Share your dilemmas and get honest opinions from other Mumsnetters.

MIL enforced diet - I know IANBU, but I need to vent!

301 replies

winobaglady · 02/03/2017 18:28

My in laws are lovely, I enjoy visiting them. We see them about every 3 months for a long weekend.

But oh man, at mealtimes.... she cooks a lovely dinner, dishing up tasty treats from her kitchen, but... why oh why does my DH and my FIL get 4 or 5 juicy slices of chicken breast and she dishes me and her 1 bit of breast and a thigh? Hos come the boys get 4 roast potatoes and the girls get 2? Same with veg, and desert.

And wine, if DH has a second glass - well "that''s boys". If I manage to get a second glass it's "now, you don't want to overdo it".

Argh! Just. Why?

OP posts:
Gwenhwyfar · 07/03/2017 10:57

"I don't agree with dishing up for everybody, it's not up to me to decide how hungry people are. We rarely eat in the kitchen anyway, and I don't know many people who do. "

Dishing up in the kitchen doesn't mean the food is eaten in the kitchen. It could be brought to wherever you're eating.

"It's rude to leave something in your plate when you are a guest"

It shouldn't be, but it's because of this belief that I do think people should get the amount they need on their plate.

Gwenhwyfar · 07/03/2017 10:58

"Not fair enough though is it? No one reasonable could ever say people in the same role, being given extra stuff for free based on their 'maleness' or their size, was fair."

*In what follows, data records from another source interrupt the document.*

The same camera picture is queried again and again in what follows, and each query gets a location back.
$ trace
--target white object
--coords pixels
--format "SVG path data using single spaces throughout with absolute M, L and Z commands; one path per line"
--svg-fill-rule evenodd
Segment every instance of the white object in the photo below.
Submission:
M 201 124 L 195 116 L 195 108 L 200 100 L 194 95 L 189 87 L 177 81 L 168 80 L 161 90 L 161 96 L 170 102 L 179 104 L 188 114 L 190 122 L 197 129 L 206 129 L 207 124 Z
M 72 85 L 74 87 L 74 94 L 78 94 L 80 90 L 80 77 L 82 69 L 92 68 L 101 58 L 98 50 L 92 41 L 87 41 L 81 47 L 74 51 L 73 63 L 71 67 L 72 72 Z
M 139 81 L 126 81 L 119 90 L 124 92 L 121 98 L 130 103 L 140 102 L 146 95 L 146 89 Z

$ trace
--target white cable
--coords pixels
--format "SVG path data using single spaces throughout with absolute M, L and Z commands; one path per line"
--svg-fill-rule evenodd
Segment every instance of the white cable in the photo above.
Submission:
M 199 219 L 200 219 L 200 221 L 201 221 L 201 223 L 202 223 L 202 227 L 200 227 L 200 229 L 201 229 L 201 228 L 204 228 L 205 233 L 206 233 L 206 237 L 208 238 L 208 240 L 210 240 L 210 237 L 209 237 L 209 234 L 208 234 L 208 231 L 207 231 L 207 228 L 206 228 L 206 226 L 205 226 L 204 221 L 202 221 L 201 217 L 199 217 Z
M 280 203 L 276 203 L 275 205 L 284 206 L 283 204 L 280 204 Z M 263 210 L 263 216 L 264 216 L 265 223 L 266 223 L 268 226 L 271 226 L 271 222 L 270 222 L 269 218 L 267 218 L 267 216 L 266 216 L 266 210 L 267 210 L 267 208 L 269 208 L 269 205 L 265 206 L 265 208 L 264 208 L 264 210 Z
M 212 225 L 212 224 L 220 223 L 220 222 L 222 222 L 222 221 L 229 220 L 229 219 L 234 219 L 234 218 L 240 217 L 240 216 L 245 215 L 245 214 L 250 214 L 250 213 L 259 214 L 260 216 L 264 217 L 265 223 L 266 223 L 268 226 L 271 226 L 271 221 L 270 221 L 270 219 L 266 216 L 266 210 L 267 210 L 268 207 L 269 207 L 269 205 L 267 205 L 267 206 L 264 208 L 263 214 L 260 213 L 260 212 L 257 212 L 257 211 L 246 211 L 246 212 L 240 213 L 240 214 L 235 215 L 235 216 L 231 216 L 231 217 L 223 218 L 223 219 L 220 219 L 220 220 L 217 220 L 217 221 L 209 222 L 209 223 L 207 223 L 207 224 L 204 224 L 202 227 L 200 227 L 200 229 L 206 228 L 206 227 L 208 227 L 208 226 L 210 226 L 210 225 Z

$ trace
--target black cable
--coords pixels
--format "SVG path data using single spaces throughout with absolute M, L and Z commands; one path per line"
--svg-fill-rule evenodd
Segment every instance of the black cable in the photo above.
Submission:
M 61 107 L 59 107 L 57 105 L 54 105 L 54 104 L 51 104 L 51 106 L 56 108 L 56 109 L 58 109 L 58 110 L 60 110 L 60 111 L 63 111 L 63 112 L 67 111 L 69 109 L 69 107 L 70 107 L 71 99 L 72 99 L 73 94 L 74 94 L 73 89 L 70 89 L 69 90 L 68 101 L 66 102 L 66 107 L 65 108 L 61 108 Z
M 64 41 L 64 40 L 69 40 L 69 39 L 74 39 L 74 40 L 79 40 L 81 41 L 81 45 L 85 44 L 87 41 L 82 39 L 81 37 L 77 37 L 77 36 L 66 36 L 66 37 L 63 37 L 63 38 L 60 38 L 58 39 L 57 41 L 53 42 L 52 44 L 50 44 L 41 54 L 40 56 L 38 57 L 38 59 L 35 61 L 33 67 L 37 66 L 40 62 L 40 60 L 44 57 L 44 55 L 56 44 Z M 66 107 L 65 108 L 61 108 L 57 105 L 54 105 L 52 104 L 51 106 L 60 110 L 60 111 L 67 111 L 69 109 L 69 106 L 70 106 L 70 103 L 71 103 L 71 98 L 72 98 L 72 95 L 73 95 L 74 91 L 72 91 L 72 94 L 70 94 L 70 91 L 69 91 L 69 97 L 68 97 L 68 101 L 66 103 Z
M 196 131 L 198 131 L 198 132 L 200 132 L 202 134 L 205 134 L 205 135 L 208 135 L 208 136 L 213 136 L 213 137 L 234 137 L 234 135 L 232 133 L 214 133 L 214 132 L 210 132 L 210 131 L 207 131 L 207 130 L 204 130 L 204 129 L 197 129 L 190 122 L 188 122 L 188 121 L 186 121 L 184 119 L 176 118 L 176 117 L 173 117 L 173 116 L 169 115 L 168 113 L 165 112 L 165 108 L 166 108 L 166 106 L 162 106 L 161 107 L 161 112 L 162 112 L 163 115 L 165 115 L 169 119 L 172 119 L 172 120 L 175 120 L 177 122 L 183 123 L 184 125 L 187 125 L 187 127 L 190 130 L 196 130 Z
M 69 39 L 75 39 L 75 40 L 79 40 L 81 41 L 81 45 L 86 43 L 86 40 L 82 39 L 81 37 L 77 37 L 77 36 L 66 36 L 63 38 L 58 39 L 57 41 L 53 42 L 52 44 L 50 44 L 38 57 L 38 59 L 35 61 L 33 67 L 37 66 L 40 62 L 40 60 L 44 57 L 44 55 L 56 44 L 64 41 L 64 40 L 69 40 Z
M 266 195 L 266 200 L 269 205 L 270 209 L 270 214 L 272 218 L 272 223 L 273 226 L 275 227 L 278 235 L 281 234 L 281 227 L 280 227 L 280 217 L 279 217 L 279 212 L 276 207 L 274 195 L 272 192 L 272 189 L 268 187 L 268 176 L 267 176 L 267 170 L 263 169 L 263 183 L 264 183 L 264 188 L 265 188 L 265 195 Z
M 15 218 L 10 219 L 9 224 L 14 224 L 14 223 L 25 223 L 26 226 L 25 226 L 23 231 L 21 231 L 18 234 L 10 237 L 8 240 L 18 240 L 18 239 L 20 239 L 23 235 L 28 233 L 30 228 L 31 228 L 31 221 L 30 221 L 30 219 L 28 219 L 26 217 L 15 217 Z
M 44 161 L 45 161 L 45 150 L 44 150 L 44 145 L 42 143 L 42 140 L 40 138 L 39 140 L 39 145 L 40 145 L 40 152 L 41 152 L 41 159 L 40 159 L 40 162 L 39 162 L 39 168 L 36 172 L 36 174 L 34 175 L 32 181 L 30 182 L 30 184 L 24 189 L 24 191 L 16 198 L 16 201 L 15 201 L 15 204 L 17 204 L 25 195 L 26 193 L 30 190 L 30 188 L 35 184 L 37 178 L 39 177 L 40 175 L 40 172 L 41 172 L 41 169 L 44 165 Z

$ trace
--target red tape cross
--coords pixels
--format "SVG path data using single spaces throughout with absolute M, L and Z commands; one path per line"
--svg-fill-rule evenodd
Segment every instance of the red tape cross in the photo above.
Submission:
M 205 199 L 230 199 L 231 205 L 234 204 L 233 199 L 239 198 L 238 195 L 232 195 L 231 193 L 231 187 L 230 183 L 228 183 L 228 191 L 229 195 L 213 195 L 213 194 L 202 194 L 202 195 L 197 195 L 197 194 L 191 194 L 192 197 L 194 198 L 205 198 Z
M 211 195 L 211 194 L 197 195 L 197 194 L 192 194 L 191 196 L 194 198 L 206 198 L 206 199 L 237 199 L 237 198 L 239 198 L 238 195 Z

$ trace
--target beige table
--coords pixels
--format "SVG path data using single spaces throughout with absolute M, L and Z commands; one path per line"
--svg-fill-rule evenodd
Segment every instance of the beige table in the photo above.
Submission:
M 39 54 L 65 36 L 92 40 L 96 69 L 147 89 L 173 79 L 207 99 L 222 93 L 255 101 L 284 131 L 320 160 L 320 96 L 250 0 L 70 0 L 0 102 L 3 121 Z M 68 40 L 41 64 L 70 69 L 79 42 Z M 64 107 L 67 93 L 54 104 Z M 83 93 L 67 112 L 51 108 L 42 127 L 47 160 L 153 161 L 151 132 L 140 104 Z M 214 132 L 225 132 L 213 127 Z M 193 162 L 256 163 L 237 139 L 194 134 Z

Of course it's fair. It's fair because they NEEDED more food. They weren't just being greedy.

Gwenhwyfar · 07/03/2017 11:02

"I'd be pretty mortified if somebody left my table feeling hungry, or sat there seeing better food on other people's plates!"

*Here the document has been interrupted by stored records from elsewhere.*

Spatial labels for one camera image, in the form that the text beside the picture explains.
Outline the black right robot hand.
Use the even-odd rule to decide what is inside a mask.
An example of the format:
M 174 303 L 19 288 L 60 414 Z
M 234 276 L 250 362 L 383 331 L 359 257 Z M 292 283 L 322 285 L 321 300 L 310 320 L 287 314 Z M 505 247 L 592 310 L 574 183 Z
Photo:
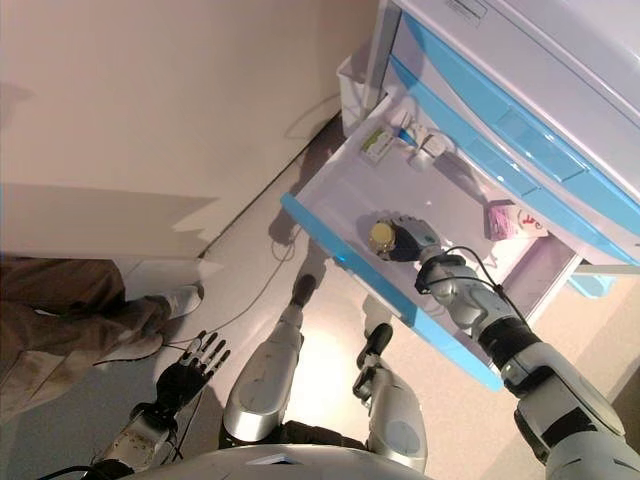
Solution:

Me too, but why would a woman be hungry because she hasn't been given a man's portion, unless the missed the last meal or something?
Ideally, there would be enough food for everyone, but if I was dishing up seconds I would absolutely encourage the men to have it first and if eating with a man always serve him a larger portion, except if they flatly refuse it (I do know two men who eat the same or less than me and they are both too skinny).

"Do you host people often?"

No and I don't do formal "dinner parties". When I've had people over it's been for things like stew/risotto where there's no need to have lots of different serving bowls.

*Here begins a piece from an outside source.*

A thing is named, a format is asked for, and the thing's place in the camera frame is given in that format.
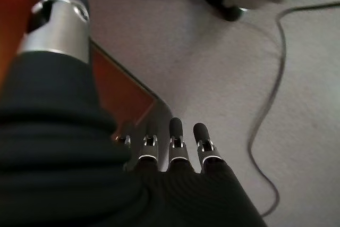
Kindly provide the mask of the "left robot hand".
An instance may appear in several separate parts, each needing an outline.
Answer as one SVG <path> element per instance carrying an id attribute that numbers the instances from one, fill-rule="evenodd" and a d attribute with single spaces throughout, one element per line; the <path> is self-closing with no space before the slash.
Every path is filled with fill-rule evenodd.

"do you consider yourself to be a good host?"

In an informal way, yes, but I suppose it's up to my guests to decide.

Basicbrown · 07/03/2017 11:04

Gwen if I know you please never, ever invite me round to dinner.

Out of interest if you served something up to someone and they decided they didn't like it and didn't want to eat it would you view that as wasteful also?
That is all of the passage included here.